Of course, not all of them will. Sometimes it’s a core group that inflicts damage to unlucky vehicles and storefronts, then returns to the fold of the marching crowd so as to be hidden in their larger numbers. Sometimes they unify as a group, hurl insults at police hopeful of goading a reaction that can appear on YouTube to prove the wickedness of authorities. When that fails, they just start smashing things, as they did in Seattle over May Day. Wrenches, rocks, and garbage were thrown at police, sending two to the hospital.
Despite this predictable violence, despite the fact that small businesses in Seattle’s Capitol Hill neighborhood, according to local KIRO 7 news, take out “Terrorism Riders” in order to be covered for damages caused by the event, and despite the hardship this causes everyday workers in lost wages (shops close early to avoid the chaos), every May 2 we can expect some variation of the same sympathetic headline, “Peaceful rallies give way to May Day clash, injuries.” No matter how many times May Day marches end in vandalism and violence, they are first defined as “peaceful” by a media that empathizes with their cause.
Ever wonder if Pro-Life organizations would be granted the same treatment if at the annual March for Life Event, a certain segment of the March thought destroying property and assaulting police were proper ways of showing opposition to abortion?

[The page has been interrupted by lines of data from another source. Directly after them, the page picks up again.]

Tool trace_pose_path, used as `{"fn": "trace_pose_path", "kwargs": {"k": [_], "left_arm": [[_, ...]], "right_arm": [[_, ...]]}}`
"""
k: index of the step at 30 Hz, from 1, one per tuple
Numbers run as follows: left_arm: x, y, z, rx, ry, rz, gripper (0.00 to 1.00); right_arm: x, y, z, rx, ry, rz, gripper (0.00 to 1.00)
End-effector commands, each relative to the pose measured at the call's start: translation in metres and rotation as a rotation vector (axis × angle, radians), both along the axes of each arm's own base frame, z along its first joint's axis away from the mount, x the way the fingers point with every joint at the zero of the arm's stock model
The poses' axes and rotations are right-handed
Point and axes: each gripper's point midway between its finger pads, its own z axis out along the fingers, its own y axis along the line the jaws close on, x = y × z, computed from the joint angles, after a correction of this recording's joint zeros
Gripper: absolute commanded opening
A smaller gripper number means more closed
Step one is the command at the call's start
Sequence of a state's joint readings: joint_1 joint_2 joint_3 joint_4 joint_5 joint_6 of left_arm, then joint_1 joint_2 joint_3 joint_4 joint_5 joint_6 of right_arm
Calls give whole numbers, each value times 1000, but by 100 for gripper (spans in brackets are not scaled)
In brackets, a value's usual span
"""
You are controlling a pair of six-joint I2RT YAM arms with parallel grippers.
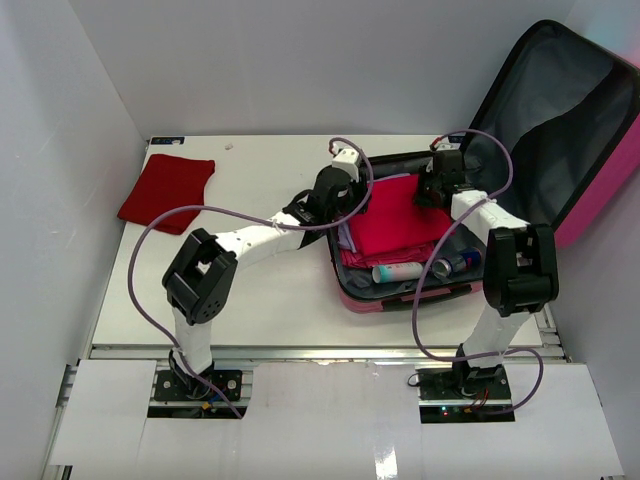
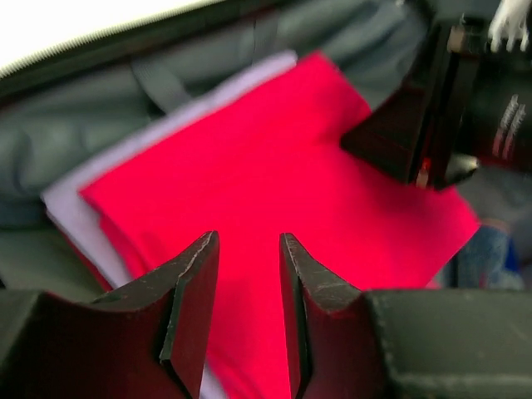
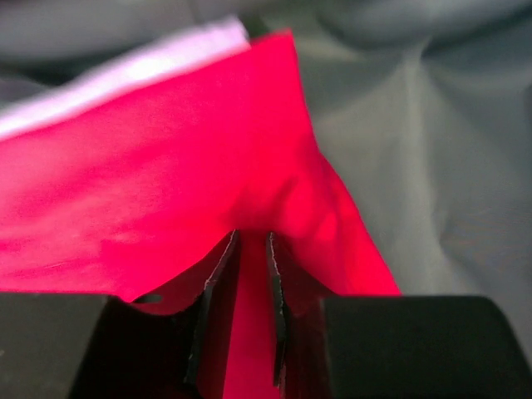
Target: Pack the luggage
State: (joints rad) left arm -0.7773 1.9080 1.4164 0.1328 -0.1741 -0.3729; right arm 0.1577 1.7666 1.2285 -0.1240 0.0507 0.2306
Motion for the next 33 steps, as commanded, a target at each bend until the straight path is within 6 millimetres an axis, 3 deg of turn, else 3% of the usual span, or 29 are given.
{"fn": "trace_pose_path", "kwargs": {"k": [1,8,13,19,25,29,33], "left_arm": [[-3,0,-25,30,18,-19,45],[24,25,-56,149,37,161,46],[32,38,-61,158,58,218,46],[24,34,-43,123,31,162,46],[9,34,-9,82,-1,96,48],[-14,30,23,19,-25,1,48],[-48,12,32,8,-15,-162,48]], "right_arm": [[18,-3,18,9,-54,-10,27],[18,-5,69,2,-157,3,44],[25,-3,70,-7,-158,19,50],[36,-4,33,-29,-79,17,50],[44,-2,20,-42,-37,40,52],[39,-6,33,-56,-39,30,55],[21,-11,71,-52,-102,1,56]]}}
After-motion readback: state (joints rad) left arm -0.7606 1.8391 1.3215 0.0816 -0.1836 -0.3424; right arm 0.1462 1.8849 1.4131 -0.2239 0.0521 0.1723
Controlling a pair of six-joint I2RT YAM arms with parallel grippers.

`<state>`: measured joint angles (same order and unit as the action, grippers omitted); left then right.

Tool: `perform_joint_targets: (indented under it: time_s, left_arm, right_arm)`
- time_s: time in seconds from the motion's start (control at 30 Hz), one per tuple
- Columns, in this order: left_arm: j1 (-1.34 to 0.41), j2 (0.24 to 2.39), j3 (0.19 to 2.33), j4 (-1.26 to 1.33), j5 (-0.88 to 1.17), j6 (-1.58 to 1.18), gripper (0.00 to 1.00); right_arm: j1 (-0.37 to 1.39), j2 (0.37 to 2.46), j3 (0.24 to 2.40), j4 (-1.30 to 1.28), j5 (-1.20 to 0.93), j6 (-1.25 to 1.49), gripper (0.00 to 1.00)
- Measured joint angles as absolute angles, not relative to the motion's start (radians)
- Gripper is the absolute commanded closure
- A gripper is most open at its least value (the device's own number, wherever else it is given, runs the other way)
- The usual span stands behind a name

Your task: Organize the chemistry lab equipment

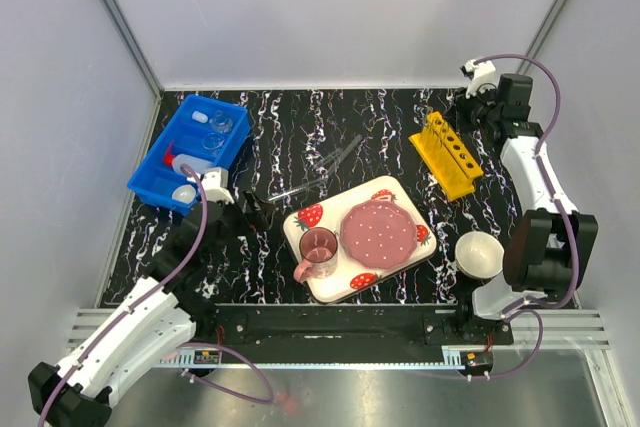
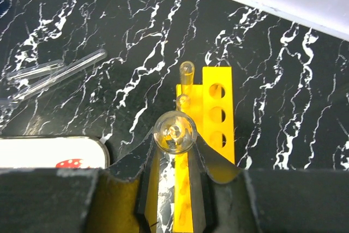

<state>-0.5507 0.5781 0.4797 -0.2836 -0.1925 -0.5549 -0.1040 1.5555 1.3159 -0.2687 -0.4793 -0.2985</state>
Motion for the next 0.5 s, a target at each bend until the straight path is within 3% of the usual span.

Neither has anyone else. We know what the reaction would be.
The left appears to have a growing tolerance for excusing violence so long as it is perceived to be furthering its causes. A recent column at the Dailykos.com argued, “What’s being burned down in Ferguson tonight is not the homes of black families, it’s the consumer stores that feed off the black families of this ghetto neighborhood. What’s being methodically burned are the local businesses that pay the taxes to hire the racist white police who stop and frisk blacks in Ferguson relentlessly…” In the Atlantic, in a recent column by Ta-Nehisi Coates, calls for nonviolence were dismissed as a “ruse” and a “con.” On CNN we heard HuffPost Live host Marc Lamont Hill elevate riots to “resistance” and “uprisings.”
Seattle’s mayor gave a speech at the kick-off of the city’s May Day events this year. He was booed and cursed like an Enemy of the Revolution, and left the stage looking smaller and confused—like former friends of Robespierre must have looked as they were led away to the guillotine. But he, like other Democrats, seeks advantage from May Day without owning the disorder of it. We need to make sure they own both.